Romeu do Uno volta à cena, ignora a Lei Maria da Penha e acaba preso

Mesmo protagonista do atropelamento-sequestro em Carlos Barbosa reaparece, insiste no enredo e se da mal
09/01/2026 Em Carlos Barbosa
Portal Adesso

      Lembra daquele roteiro que parecia exagero até para novela das nove? Pois é. O “clássico moderno” do trevo de Carlos Barbosa voltou à programação — agora com desfecho menos cinematográfico e mais institucional: prisão.

     O homem que em outubro do ano passado, transformou a entrada da cidade em palco de atropelamento, sequestro improvisado e ciúmes em alta velocidade, resolveu que a história ainda não tinha acabado. Mesmo com medida protetiva em vigor, decidiu reaparecer na vida da ex-esposa, como quem ignora o último capítulo e exige uma continuação forçada.
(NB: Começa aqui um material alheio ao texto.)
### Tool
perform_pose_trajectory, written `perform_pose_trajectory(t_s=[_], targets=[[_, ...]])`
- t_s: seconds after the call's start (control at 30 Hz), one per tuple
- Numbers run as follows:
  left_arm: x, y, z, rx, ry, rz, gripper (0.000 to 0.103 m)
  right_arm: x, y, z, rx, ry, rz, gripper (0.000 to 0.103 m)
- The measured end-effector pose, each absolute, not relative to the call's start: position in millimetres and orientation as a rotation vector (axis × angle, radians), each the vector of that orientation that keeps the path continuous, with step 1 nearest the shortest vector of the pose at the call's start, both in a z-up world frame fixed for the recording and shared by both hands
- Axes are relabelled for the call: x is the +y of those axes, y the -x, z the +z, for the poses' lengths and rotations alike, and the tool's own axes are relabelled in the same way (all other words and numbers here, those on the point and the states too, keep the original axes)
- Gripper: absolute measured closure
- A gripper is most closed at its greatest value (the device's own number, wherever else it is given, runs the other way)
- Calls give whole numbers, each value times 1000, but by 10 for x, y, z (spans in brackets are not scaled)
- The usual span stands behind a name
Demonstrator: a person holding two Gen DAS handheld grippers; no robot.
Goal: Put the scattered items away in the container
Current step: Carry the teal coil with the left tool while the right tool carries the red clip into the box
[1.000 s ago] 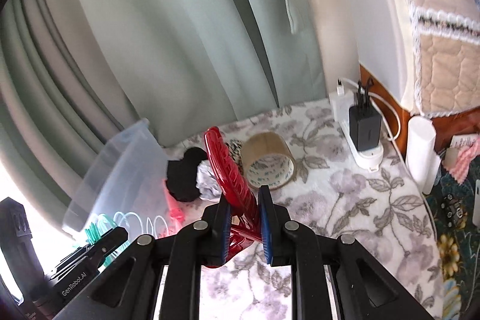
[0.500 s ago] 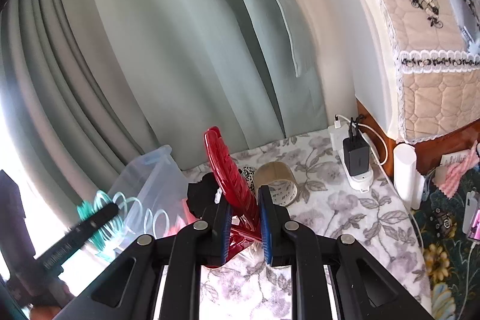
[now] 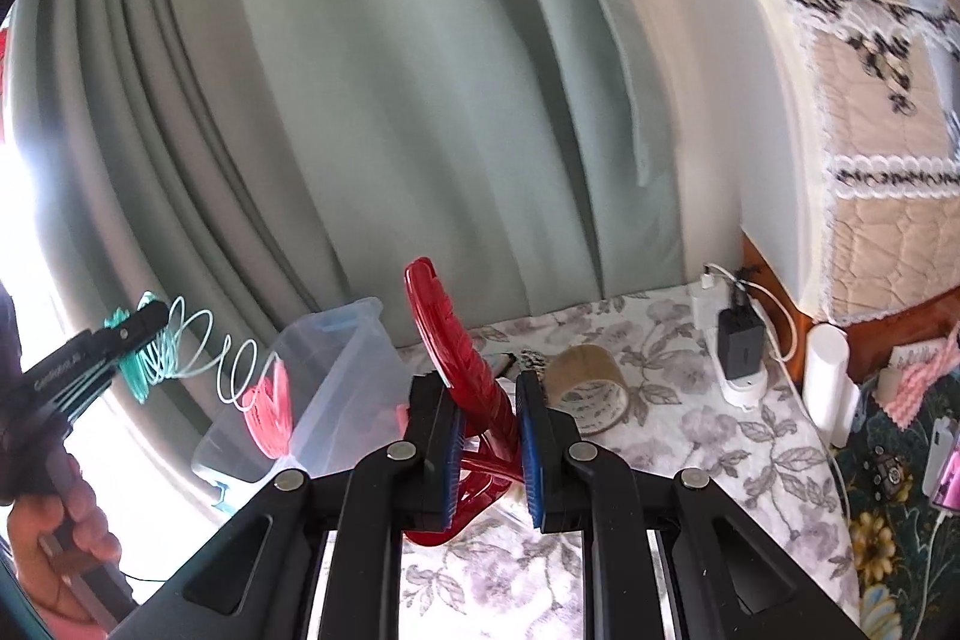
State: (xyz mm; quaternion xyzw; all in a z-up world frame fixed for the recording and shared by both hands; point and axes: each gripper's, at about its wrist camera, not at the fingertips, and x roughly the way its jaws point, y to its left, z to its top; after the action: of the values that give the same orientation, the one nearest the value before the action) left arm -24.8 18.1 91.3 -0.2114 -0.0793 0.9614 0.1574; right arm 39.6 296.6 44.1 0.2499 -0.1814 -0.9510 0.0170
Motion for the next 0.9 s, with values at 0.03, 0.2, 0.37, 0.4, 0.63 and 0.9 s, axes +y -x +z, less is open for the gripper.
perform_pose_trajectory(t_s=[0.03, 0.2, 0.37, 0.4, 0.63, 0.9], targets=[[140, 261, 926, -224, 597, 2760, 96, 2928, -379, 455, -555, -775, -2948, 85], [-137, 369, 906, -243, 603, 2808, 96, 2705, -229, 494, -504, -779, -2902, 85], [-468, 463, 817, -299, 632, 2850, 96, 2406, -34, 544, -447, -777, -2838, 85], [-524, 478, 795, -309, 640, 2856, 96, 2326, 7, 554, -436, -777, -2821, 85], [-851, 600, 537, -373, 720, 2869, 96, 1755, 349, 540, -377, -793, -2678, 85], [-1121, 741, 190, -449, 831, 2850, 96, 1125, 772, 400, -393, -841, -2507, 85]])
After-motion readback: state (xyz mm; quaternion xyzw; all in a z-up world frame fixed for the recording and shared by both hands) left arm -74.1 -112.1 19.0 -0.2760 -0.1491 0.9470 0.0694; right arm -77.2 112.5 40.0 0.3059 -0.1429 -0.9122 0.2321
     Relembrando o episódio que viralizou: era cedo, por volta das 6h20, quando o cidadão estacionou estrategicamente próximo à torre de entrada da cidade. Minutos depois, uma motocicleta se aproximou. O roteiro todo mundo já conhece: carro corta a frente, moto no chão, condutor estendido, ex-mulher carregada para dentro do automóvel e fuga digna de filme B. O motociclista ficou para trás, o SAMU entrou em cena e a cidade ganhou uma história para contar por anos. Após o “sequestro relâmpago”, a mulher foi deixada na casa da irmã, registrou ocorrência e recebeu medida protetiva, conforme manda a Lei Maria da Penha — aquela parte da legislação que claramente não entrou no radar do protagonista.

     Agora "corta" para o presente: no último dia 3, o ex-marido resolveu testar novamente os limites da paciência alheia e da Justiça, aproximando-se da residência da vítima. Resultado: a polícia foi acionada, o figurino de vilão cansou e, nesta sexta-feira (09), o homem foi preso em casa, sem trilha sonora dramática nem cena de fuga.

     Depois de ouvido na Delegacia de Polícia de Carlos Barbosa, o agora ex-motorista de cenas absurdas foi encaminhado ao Presídio Estadual de Bento Gonçalves. Fim de temporada, ao menos por enquanto.

     Moral da história: quando a realidade insiste em superar a ficção, a Justiça entra no roteiro para lembrar que certos “personagens” não ganham reprise — ganham algemas.